--- START ---

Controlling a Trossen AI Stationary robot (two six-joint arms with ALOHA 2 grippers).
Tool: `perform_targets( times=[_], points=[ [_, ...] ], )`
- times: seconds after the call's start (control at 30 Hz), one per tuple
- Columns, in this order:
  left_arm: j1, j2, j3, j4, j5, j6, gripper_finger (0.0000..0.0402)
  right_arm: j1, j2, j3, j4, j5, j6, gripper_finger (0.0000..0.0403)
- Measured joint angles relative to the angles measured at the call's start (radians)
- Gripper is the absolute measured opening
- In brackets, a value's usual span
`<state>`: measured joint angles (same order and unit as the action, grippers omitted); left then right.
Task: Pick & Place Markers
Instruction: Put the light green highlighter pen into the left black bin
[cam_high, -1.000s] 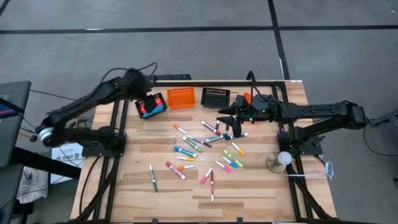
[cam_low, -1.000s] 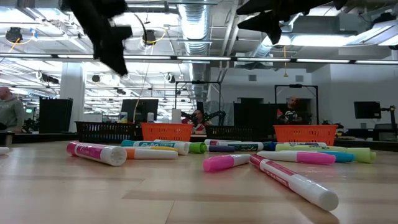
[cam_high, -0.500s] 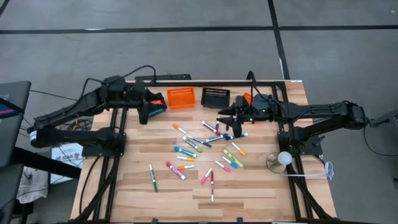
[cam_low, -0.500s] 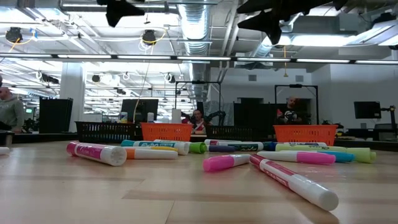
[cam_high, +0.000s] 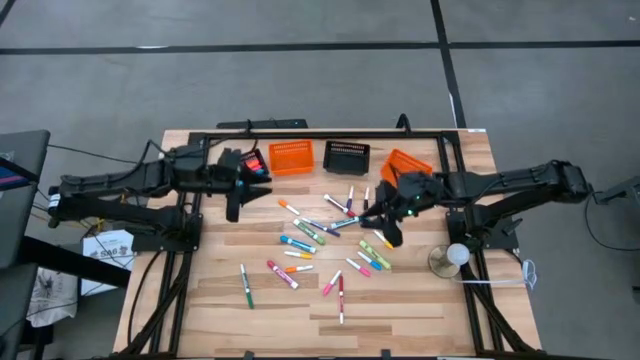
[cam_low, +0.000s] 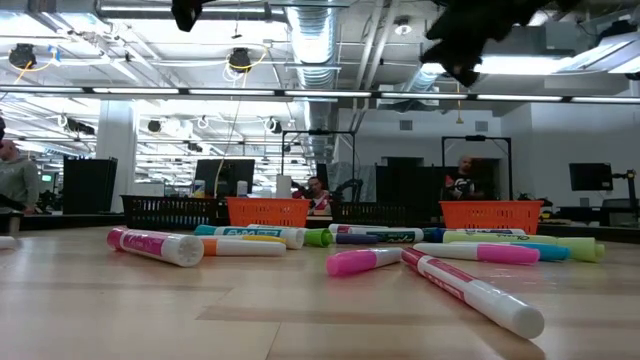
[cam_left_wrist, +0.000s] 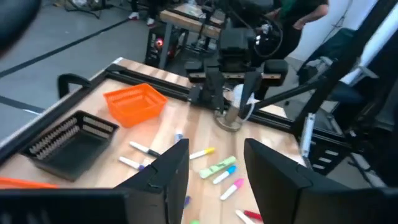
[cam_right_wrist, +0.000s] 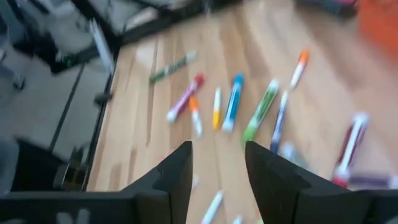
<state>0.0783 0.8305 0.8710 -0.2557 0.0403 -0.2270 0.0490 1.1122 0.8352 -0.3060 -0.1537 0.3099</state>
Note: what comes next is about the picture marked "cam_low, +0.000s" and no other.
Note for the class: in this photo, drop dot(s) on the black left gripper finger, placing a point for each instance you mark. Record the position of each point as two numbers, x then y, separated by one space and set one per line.
187 12

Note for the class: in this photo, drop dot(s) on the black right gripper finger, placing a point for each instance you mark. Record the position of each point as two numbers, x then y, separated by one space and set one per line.
460 60
452 31

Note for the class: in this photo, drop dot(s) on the blue Expo marker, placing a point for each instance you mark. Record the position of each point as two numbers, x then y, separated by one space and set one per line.
434 233

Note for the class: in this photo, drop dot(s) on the maroon Expo marker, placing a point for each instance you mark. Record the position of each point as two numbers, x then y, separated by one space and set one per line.
342 229

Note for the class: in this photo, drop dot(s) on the yellow-green highlighter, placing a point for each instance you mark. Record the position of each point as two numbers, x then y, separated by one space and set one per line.
580 249

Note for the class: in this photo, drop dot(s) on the teal Expo marker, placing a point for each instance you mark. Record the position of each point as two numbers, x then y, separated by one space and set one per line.
240 231

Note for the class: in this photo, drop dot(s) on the light green Expo marker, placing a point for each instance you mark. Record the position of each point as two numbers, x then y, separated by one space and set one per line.
320 237

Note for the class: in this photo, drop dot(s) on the white marker pink cap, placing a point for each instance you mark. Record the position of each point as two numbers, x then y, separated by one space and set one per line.
505 254
350 262

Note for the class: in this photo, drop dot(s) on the long thin red marker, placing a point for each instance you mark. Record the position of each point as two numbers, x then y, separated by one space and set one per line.
475 292

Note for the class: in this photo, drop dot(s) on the magenta Expo marker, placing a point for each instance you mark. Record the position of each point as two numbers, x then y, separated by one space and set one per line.
150 245

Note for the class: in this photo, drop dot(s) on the black background robot arm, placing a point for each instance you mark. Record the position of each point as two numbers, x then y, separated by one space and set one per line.
350 187

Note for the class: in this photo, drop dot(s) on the person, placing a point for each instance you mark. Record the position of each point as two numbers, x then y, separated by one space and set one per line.
317 197
462 182
17 180

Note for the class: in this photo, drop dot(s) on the long LED light bar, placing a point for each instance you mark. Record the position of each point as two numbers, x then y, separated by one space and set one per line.
325 93

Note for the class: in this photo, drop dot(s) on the orange plastic basket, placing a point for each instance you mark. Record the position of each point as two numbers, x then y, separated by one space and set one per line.
267 212
490 217

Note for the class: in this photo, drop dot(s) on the black computer monitor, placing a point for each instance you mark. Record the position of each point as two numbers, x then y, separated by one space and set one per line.
590 176
230 175

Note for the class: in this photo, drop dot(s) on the black plastic basket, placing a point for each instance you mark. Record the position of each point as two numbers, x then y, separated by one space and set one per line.
375 212
170 212

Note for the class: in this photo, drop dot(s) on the white wipes canister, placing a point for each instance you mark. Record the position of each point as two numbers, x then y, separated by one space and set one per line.
199 189

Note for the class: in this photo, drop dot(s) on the white bottle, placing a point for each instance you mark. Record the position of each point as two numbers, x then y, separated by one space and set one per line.
242 188

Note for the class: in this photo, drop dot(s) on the black partition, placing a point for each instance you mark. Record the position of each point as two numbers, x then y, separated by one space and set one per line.
90 185

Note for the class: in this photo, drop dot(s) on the white paper towel roll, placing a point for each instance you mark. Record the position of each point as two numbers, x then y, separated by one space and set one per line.
284 186

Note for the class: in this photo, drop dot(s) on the long thin purple marker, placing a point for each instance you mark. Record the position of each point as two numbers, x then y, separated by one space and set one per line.
356 239

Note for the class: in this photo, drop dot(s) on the white marker blue cap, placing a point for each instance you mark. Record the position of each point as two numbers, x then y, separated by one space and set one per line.
550 252

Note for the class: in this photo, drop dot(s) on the white marker yellow cap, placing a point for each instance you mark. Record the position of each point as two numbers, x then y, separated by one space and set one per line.
265 239

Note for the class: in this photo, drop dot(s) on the white marker orange cap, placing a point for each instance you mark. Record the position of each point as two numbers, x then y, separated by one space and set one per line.
250 248

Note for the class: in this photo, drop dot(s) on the silver ventilation duct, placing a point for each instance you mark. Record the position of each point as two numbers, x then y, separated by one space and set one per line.
312 40

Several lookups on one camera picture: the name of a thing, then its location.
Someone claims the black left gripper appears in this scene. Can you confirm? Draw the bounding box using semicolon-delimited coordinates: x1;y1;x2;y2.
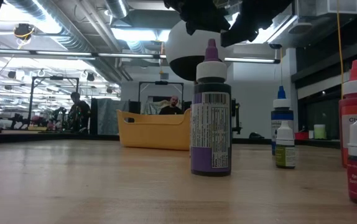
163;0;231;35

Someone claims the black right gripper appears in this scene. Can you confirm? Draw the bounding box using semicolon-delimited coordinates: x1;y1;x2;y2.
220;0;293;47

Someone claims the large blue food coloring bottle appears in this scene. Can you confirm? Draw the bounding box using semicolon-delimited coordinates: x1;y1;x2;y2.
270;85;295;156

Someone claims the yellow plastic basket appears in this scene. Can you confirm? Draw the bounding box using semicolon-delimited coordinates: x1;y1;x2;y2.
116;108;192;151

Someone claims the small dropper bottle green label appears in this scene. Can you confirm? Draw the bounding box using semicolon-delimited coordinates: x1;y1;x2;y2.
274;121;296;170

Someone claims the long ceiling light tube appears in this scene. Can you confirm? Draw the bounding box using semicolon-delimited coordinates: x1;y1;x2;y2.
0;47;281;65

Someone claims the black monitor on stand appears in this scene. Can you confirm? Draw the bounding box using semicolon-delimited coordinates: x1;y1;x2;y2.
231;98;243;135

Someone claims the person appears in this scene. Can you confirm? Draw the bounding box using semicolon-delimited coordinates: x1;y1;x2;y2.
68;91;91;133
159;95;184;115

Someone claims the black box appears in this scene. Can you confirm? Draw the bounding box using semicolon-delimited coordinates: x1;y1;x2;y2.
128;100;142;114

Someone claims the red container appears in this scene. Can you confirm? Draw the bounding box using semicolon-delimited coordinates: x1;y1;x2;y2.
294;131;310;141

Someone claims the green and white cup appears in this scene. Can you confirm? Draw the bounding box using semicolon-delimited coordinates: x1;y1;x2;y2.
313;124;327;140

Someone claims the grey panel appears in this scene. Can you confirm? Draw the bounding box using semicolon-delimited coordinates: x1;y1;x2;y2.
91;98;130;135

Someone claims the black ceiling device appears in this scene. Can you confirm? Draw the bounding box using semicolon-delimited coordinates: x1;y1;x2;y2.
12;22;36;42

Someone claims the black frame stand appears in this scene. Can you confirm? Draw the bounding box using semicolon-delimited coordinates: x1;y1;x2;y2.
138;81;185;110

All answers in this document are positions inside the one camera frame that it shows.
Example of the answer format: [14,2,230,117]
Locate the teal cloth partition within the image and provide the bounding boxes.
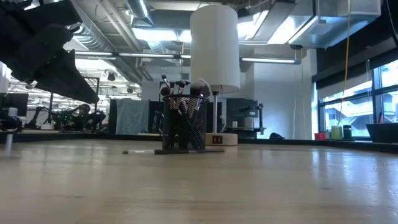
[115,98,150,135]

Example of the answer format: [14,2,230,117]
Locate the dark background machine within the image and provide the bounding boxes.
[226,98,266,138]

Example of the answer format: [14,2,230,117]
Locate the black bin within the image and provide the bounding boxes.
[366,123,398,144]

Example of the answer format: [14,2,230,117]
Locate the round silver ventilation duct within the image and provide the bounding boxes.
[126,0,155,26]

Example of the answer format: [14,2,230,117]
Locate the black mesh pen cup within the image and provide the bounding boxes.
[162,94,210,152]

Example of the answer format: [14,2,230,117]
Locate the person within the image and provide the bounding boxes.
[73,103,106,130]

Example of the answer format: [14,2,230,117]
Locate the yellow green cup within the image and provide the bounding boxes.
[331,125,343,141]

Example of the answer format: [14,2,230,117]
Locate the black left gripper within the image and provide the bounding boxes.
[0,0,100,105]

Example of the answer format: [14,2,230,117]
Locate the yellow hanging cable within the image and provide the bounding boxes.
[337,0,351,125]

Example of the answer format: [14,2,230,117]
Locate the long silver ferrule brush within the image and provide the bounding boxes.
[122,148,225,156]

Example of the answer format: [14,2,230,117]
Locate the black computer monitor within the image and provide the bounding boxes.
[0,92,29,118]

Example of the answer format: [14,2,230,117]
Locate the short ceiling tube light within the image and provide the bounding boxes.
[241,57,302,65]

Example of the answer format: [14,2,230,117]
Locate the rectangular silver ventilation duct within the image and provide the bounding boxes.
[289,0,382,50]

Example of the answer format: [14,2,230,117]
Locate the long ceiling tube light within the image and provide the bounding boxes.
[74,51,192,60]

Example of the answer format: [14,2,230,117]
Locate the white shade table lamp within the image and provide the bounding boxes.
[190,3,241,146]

--- END ---

◆ Work task:
Copy every line above that includes the string "grippers".

◆ Solution for this exercise:
Controlling a Trossen AI Stationary robot (two six-joint arms with ALOHA 2 grippers).
`<state>`: measured joint angles (same order and unit as the action, grippers omitted); left then right.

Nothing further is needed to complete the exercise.